The suffering of others includes the suffering of other humans.
Donald Watson is the best-known co-founder of the British Vegan Society and he saw the vegan movement and the peace movement as intertwined. Perhaps as a forerunner to the more developed idea of alliance politics, he suggested that many people will become vegan as part of their “peace aims.” His brother and sister also went vegan and became conscientious objectors in WWII as Watson himself did. When Watson spoke about important social movements, he also seemed to talk about veganism and the cause to end human slavery as interlinked and having similar aims. He believed that the vegan ethic “covered” other social mobilisations, including movements that saved human lives, declaring a “soft spot” for lifeboat and mountain rescue personnel, especially because they are all volunteers.
He suggested that veganism is a humanitarian movement that provides members the opportunity to express the things they “stand for” in life; a radical social movement that may alter humanity for the better, and help to increase the very survival of the planet. He argued, therefore, that we need to take a broad view about what veganism is and about what it means. Vegans must think beyond diet, he said, and realise we are part of “something really big;” that vegans are engaged in a pioneer movement that will aid human evolution and the “moral development” of humankind. Believing that veganism will help to bring about a different sort of human being, he plainly thought that human animals matter. Watson suggested that vegan ethics will bring forth a new “civilisation,” and perhaps forge for the first time in human history a world and a humanity that truly deserves that name.

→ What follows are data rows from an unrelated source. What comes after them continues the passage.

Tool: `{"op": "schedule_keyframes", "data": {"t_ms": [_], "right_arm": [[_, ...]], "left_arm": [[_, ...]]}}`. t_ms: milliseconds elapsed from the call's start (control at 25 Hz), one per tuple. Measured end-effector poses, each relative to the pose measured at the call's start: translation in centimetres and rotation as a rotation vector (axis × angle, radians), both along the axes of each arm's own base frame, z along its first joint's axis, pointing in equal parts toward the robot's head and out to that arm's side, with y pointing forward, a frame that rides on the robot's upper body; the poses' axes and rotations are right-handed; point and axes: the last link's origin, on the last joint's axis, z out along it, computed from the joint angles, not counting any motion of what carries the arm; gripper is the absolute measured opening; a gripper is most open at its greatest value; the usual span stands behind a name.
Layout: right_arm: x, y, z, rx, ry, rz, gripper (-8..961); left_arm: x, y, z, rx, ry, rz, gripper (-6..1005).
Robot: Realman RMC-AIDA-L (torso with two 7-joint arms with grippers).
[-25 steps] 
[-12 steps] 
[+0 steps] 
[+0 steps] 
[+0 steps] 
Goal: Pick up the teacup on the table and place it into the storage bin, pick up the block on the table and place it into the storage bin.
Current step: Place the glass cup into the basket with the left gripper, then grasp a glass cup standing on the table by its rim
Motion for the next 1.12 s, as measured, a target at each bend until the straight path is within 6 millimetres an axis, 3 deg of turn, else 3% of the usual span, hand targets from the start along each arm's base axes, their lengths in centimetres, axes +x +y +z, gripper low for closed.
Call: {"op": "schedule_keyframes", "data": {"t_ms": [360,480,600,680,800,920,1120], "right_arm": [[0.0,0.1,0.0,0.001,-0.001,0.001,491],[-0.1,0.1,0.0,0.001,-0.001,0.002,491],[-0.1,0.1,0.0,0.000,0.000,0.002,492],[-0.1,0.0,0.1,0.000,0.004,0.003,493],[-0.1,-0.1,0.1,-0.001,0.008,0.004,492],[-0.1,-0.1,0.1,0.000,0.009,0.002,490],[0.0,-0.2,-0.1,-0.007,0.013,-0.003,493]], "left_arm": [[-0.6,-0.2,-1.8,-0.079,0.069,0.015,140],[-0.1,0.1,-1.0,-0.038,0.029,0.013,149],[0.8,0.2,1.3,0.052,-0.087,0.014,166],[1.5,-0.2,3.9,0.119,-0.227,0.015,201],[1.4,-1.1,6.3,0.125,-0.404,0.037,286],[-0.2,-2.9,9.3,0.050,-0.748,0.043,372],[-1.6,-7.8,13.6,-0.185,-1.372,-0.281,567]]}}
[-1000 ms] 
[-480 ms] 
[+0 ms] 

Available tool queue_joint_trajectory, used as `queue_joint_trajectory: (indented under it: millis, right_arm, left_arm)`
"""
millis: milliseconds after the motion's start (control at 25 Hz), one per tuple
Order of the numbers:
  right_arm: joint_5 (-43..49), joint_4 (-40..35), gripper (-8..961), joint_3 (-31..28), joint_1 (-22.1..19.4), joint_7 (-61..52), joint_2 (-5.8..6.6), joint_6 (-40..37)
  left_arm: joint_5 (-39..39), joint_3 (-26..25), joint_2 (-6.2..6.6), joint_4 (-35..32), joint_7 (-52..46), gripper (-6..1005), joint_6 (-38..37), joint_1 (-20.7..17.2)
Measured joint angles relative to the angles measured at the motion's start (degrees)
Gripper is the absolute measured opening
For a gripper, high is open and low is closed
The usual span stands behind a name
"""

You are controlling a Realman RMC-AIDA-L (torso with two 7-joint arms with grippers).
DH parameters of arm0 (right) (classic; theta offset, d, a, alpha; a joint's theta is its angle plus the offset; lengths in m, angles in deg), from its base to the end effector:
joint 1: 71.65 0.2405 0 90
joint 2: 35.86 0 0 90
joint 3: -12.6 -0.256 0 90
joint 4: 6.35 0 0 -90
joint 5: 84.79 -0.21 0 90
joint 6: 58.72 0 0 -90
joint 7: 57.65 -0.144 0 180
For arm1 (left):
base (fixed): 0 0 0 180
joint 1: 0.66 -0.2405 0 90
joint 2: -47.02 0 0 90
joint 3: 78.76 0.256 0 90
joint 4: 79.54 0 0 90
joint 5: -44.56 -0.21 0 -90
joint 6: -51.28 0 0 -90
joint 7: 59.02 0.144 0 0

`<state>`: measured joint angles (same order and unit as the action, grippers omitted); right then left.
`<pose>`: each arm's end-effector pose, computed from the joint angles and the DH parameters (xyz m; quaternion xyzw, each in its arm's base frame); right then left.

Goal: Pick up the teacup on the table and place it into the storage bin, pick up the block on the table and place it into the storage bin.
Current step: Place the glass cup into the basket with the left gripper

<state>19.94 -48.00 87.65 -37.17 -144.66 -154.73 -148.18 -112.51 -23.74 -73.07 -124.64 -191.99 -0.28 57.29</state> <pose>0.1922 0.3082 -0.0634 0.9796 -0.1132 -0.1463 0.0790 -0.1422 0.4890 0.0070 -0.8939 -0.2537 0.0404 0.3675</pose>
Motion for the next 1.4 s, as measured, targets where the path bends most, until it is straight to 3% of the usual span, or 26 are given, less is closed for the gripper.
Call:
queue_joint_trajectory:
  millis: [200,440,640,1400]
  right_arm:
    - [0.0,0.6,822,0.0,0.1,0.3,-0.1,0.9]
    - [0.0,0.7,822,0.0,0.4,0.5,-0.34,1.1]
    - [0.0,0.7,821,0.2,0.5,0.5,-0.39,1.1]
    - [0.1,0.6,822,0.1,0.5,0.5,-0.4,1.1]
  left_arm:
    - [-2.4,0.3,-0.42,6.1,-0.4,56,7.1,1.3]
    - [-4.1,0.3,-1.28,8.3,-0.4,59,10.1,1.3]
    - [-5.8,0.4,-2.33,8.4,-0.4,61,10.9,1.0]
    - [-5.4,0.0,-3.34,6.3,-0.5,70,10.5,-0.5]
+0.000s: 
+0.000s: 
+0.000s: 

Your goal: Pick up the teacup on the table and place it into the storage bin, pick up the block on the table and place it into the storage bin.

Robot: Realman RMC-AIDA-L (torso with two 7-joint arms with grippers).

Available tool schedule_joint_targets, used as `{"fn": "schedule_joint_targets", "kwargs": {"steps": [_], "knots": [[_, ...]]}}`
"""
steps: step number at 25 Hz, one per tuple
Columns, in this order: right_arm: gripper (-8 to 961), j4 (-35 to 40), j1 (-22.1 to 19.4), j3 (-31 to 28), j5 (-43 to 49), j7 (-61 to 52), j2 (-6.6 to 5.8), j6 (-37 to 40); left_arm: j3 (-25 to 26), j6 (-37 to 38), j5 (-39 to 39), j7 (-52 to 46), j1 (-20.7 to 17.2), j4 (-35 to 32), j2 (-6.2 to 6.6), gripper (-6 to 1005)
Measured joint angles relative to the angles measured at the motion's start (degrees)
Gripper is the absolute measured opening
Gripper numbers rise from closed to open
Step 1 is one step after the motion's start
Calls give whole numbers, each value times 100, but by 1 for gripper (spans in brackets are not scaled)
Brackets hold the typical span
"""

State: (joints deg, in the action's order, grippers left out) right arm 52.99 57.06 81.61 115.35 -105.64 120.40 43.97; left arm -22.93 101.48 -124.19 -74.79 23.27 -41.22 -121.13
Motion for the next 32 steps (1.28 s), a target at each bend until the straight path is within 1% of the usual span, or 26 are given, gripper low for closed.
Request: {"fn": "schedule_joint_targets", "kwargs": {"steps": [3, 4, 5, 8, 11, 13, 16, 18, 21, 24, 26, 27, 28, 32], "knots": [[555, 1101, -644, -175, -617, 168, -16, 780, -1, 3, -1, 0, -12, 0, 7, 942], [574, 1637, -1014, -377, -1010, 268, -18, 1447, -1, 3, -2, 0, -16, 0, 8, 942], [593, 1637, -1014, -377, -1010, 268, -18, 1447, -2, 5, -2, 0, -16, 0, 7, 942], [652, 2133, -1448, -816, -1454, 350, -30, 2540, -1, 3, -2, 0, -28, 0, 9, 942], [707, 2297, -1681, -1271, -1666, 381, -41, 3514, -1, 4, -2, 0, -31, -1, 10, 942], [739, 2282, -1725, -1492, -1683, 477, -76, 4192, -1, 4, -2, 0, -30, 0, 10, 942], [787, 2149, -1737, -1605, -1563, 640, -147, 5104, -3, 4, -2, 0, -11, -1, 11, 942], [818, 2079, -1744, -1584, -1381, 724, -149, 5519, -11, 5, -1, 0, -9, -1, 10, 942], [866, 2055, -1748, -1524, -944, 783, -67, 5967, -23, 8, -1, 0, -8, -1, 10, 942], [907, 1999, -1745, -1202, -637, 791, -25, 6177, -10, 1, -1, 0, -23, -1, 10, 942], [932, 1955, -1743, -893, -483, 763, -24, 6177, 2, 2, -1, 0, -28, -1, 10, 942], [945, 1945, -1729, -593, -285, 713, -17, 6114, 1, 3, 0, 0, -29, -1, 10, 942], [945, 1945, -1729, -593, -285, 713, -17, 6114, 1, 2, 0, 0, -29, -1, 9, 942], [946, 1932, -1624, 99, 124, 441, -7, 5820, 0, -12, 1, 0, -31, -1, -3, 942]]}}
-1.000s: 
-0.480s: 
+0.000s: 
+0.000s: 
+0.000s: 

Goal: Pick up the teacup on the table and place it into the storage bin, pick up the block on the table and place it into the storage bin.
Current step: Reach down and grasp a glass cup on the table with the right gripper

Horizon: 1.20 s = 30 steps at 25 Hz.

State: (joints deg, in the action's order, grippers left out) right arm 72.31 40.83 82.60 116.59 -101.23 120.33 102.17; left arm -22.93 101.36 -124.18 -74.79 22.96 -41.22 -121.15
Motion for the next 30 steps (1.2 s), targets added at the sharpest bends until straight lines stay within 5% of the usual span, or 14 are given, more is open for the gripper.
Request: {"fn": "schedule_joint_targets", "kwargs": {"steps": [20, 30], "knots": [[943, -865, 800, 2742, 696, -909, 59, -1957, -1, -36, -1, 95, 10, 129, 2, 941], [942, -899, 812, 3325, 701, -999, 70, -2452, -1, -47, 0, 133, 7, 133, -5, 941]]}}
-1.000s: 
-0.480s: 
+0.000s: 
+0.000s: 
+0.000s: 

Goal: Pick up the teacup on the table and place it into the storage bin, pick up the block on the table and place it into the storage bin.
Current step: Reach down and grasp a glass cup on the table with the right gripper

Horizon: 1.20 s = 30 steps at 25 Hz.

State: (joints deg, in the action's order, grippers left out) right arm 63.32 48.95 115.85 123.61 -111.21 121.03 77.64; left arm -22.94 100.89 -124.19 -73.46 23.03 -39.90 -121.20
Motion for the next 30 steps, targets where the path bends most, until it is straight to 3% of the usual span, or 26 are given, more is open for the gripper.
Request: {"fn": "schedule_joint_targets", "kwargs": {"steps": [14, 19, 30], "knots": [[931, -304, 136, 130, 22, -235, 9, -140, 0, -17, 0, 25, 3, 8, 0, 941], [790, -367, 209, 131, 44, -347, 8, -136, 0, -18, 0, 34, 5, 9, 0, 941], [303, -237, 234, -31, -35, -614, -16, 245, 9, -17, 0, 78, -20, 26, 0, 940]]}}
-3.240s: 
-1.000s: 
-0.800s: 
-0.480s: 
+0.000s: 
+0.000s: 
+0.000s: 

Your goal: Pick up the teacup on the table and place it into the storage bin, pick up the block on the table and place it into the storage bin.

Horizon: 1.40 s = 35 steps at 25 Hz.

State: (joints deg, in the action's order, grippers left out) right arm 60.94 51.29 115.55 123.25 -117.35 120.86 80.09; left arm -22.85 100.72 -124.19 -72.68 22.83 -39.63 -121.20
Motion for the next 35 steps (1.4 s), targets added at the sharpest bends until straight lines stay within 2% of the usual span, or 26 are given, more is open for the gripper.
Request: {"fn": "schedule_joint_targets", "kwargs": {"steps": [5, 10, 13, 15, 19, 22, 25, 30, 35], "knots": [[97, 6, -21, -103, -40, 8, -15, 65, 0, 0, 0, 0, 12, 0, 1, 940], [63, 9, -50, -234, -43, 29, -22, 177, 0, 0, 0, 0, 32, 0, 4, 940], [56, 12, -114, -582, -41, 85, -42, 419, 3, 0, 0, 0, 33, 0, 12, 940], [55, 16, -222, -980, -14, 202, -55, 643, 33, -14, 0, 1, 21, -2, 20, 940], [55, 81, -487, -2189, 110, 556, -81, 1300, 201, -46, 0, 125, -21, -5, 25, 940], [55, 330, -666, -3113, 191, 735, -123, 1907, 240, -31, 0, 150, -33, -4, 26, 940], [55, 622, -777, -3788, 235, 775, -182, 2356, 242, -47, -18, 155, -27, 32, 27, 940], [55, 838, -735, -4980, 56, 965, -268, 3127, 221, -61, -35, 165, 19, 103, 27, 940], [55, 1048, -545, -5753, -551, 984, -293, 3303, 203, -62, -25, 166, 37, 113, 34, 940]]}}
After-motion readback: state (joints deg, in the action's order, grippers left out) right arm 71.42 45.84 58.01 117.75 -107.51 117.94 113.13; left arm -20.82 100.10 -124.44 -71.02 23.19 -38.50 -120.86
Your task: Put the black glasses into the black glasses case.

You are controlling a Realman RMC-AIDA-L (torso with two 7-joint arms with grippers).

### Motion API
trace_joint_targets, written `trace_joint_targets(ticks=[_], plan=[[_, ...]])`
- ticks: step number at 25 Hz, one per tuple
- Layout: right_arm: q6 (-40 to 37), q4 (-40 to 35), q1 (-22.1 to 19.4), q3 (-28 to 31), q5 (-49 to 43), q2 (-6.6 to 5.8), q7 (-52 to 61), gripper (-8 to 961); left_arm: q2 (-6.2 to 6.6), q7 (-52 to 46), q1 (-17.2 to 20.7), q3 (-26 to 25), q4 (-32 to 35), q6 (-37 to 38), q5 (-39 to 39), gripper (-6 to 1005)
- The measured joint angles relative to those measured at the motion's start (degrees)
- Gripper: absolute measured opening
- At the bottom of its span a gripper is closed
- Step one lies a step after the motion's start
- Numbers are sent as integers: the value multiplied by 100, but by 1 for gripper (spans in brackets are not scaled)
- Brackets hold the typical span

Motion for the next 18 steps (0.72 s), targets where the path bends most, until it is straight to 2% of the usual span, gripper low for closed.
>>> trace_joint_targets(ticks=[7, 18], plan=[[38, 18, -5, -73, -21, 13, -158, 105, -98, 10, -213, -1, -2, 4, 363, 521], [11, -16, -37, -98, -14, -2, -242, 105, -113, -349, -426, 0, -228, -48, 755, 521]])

He said that vegans go beyond “live and let live” and believe in the notion of, “live and help live.” This means, he argued, that veganism includes caring about the exploitation of all sentient life.
While Donald Watson’s BBC News obituary correctly describes a vegan as someone who “eats a plant-based diet free from all animal products including milk, eggs and honey,” and points out that, “Most [sic] vegans wear no leather, wool or silk,” it is clear that Watson saw veganism in much broader terms than this dietary definition, and regarded the vegan philosophy as a means of assisting all animals, nonhuman and human, as well as the biosphere on which they live and depend.
Recent ideas in the animal advocacy movement, that human rights and animal rights are distinct issues; that veganism is some apolitical commodity that can be sold on the high street like cheap fashion items, seem to me not only wrong, they seem dangerous – and they certainly go against the type of thinking of those who formed the vegan movement.
Animal liberation, human rights, one struggle, one fight, is more than a slogan on a t-shirt or placard.
[1] I think it needs to be noted that some times are more politicised than others and I think in such times, the interlinks between modes of oppression on the one hand, and the intersectionality of struggle(s) on the other, is more evident. The early vegan pioneers seemed to be involved in a number of causes. I remember the 1980s as being far more politicised than the present time (something many academics note - and a few complain about). During those times, the prospects of alliance politics are greater and exist among struggles with values that would seem logically to support one another. Steve Best has suggested that the animal advocacy movement is founded on Left values (broadly defined) - he clearly is dismayed by recent suggestions that human rights and animal rights are two separate entities.